British travel group Thomas Cook on Monday declared bankruptcy after failing to reach a last-ditch rescue deal, triggering the UK's biggest repatriation since World War II to bring back stranded passengers.
The 178-year-old operator had been desperately seeking £200m ($250m) from private investors to save it from collapse.
"Despite considerable efforts, those discussions have not resulted in agreement between the company's stakeholders and proposed new money providers," Thomas Cook said in a statement.
"The company's board has therefore concluded that it had no choice but to take steps to enter into compulsory liquidation with immediate effect."
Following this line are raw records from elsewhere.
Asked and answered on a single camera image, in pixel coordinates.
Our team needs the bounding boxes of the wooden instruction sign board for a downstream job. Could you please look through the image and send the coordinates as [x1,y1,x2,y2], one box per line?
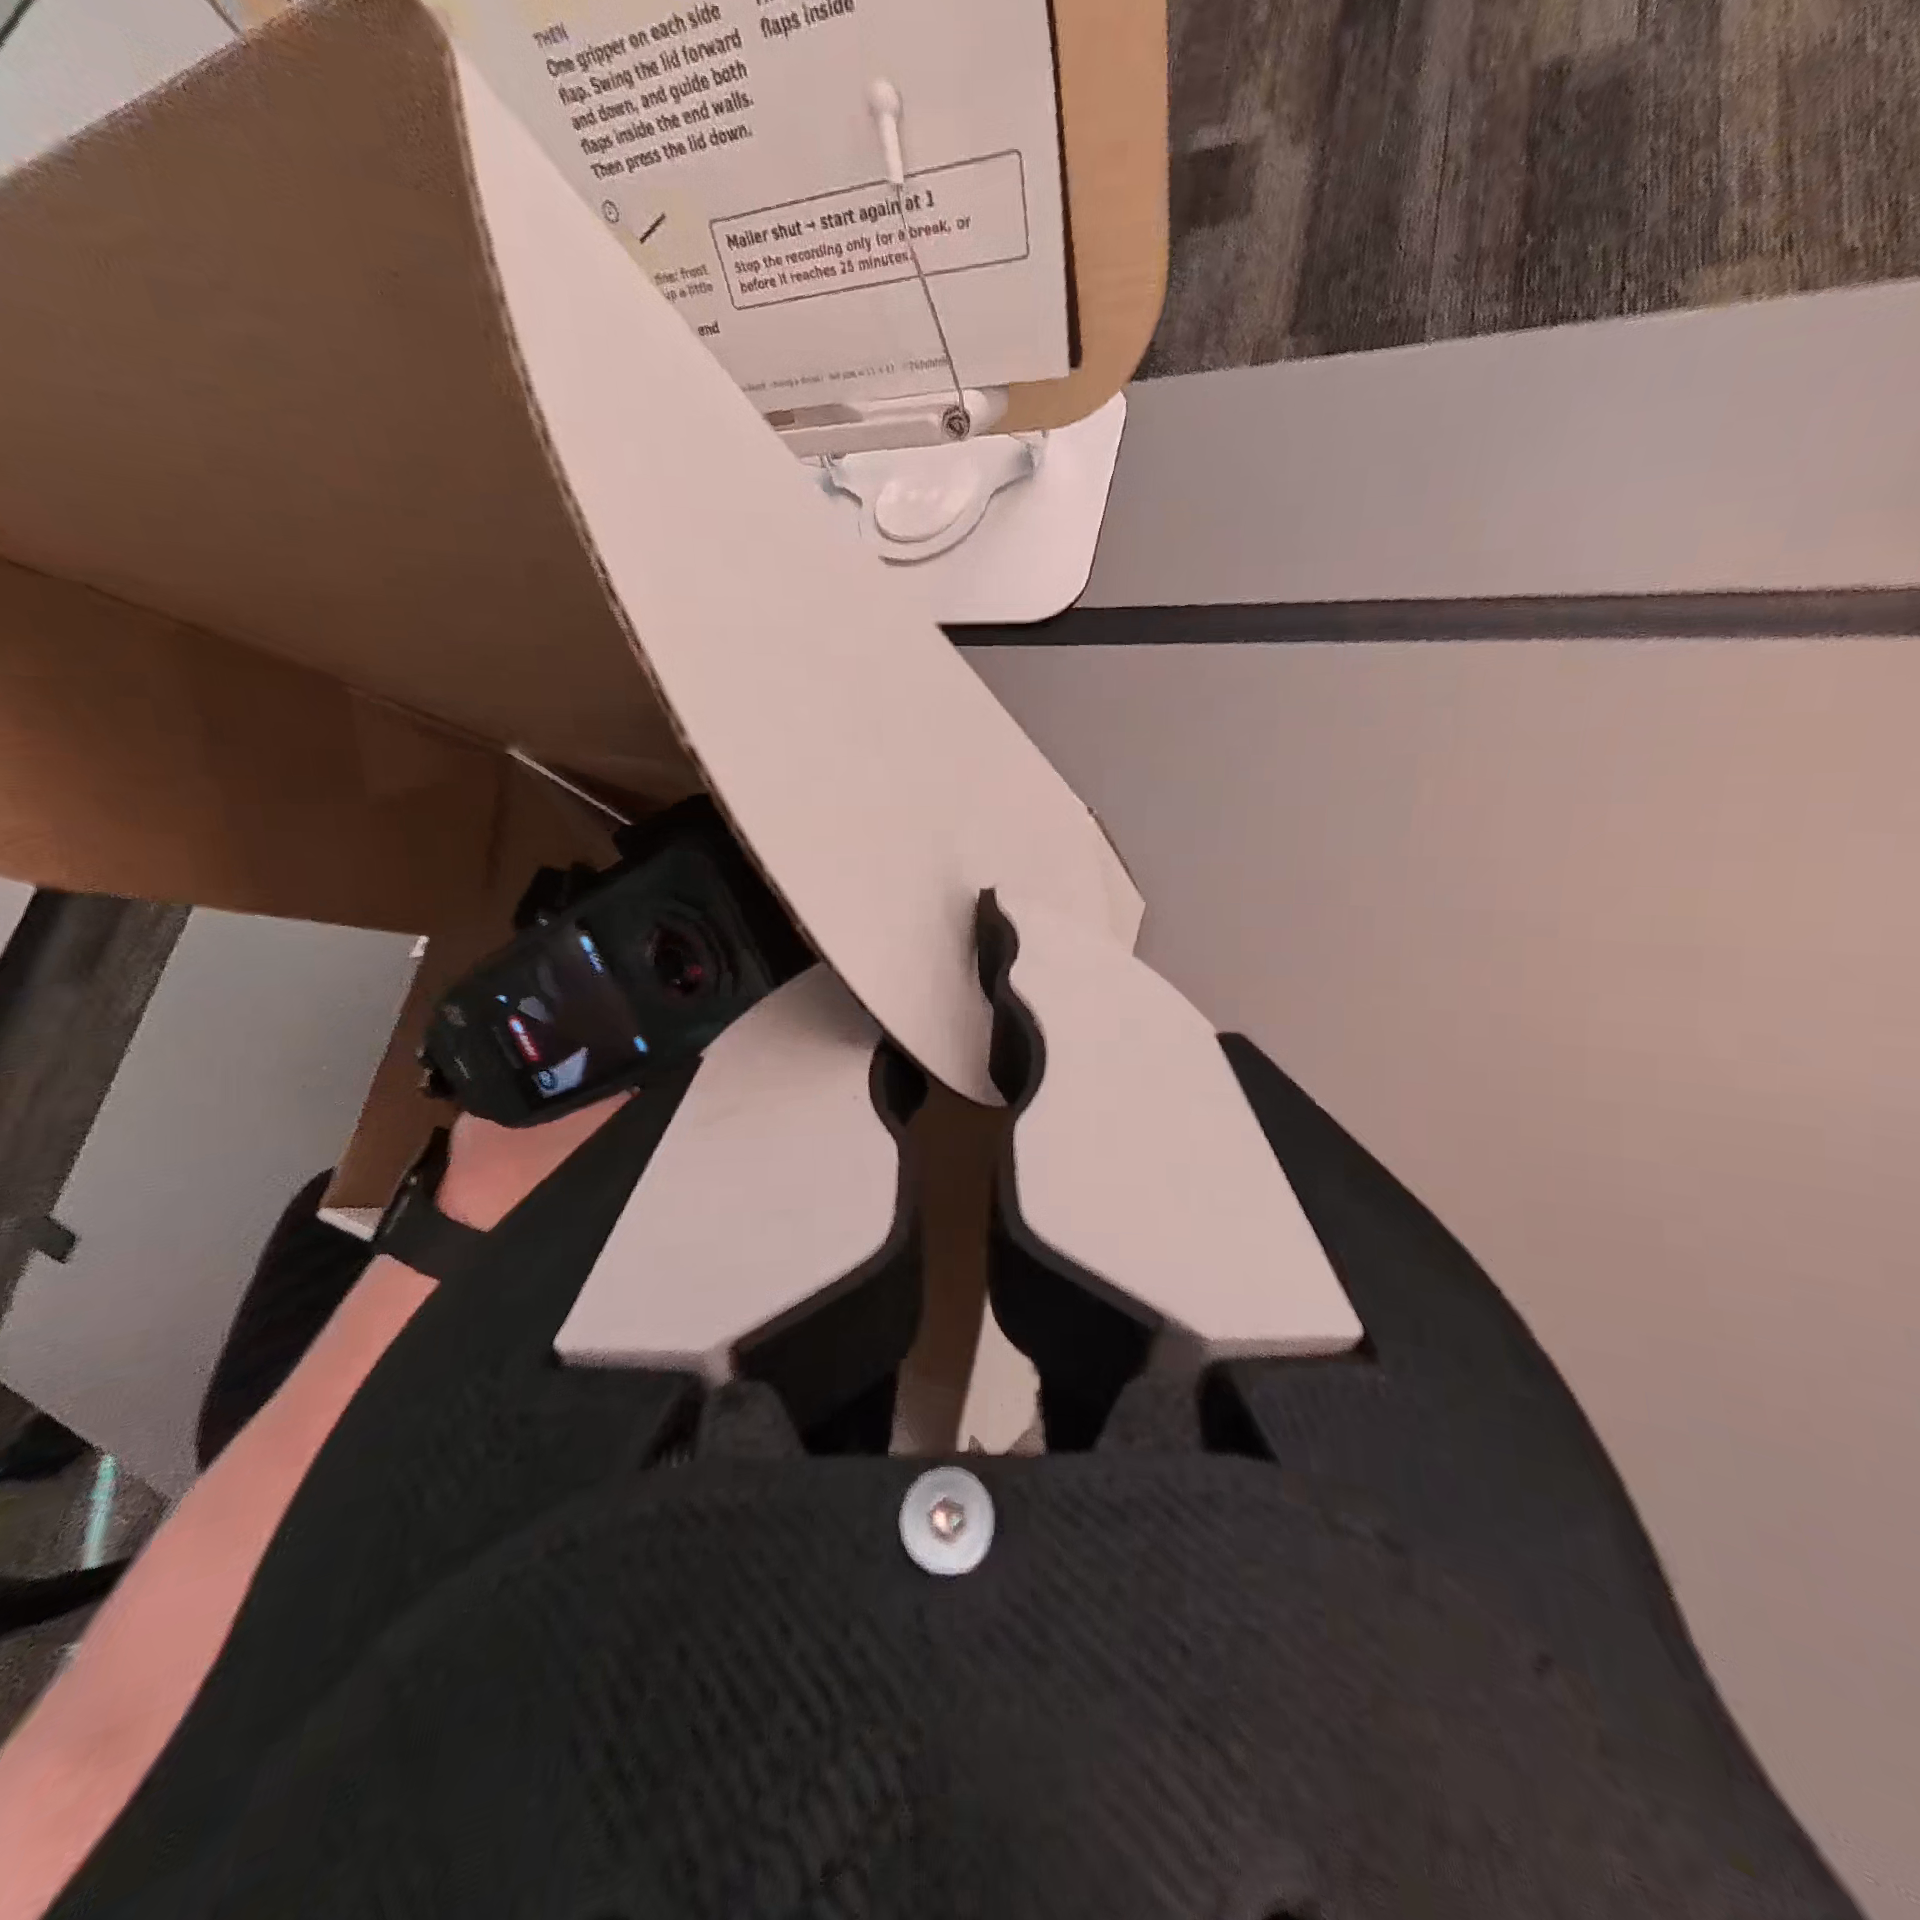
[435,0,1172,432]

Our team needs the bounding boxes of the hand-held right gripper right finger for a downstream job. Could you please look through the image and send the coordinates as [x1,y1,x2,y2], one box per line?
[974,888,1368,1450]

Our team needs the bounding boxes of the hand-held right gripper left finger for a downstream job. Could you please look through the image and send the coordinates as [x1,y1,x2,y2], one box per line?
[553,967,933,1454]

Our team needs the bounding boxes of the white cardboard mailer box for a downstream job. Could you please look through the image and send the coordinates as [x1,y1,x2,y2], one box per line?
[0,0,1158,1461]

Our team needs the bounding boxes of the black wrist strap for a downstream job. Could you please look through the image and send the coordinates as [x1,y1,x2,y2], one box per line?
[367,1125,498,1288]

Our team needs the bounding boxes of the white stand base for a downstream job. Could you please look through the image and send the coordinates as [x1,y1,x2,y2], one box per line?
[756,78,1131,627]

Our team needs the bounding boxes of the dark cloth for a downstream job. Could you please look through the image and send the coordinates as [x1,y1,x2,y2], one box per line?
[194,1171,385,1481]

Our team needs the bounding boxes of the person's left hand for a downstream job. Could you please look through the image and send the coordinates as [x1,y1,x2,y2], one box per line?
[435,1069,672,1238]

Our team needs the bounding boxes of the person's left forearm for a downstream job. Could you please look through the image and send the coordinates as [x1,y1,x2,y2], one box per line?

The government said it had hired planes to fly home an estimated 150 000 holidaymakers to the UK, in an operation starting on Monday.
'Deeply sad day'
"Following the collapse of Thomas Cook and the cancellation of all its flights, Transport Secretary Grant Shapps has announced that the government and UK Civil Aviation Authority has hired dozens of charter planes to fly customers home free of charge," a separate statement said, describing it as the largest repatriation in peacetime history.
"All customers currently abroad with Thomas Cook who are booked to return to the UK over the next two weeks will be brought home as close as possible to their booked return date."
Thomas Cook chief executive Peter Fankhauser called it a "deeply sad day".
"It is a matter of profound regret to me and the rest of the board that we were not successful," he said.
"This marks a deeply sad day for the company which pioneered package holidays and made travel possible for millions of people around the world," he added in the group's statement.
The firm's creditors held a marathon meeting on Sunday to try and work out a deal, followed by a meeting of the board of directors.
Reports said a collapse of the group would mean the repatriation of 600 000 tourists, including around 150 000 seeking government help returning to the UK.
Two years ago, the collapse of Monarch Airlines prompted the British government to take emergency action to return 110 000 stranded passengers, costing taxpayers some £60m on hiring planes.
As well as the grounding of its planes, Thomas Cook has been forced to shut travel agencies, leaving the group's 22 000 global employees – 9 000 of whom are in Britain - out of a job.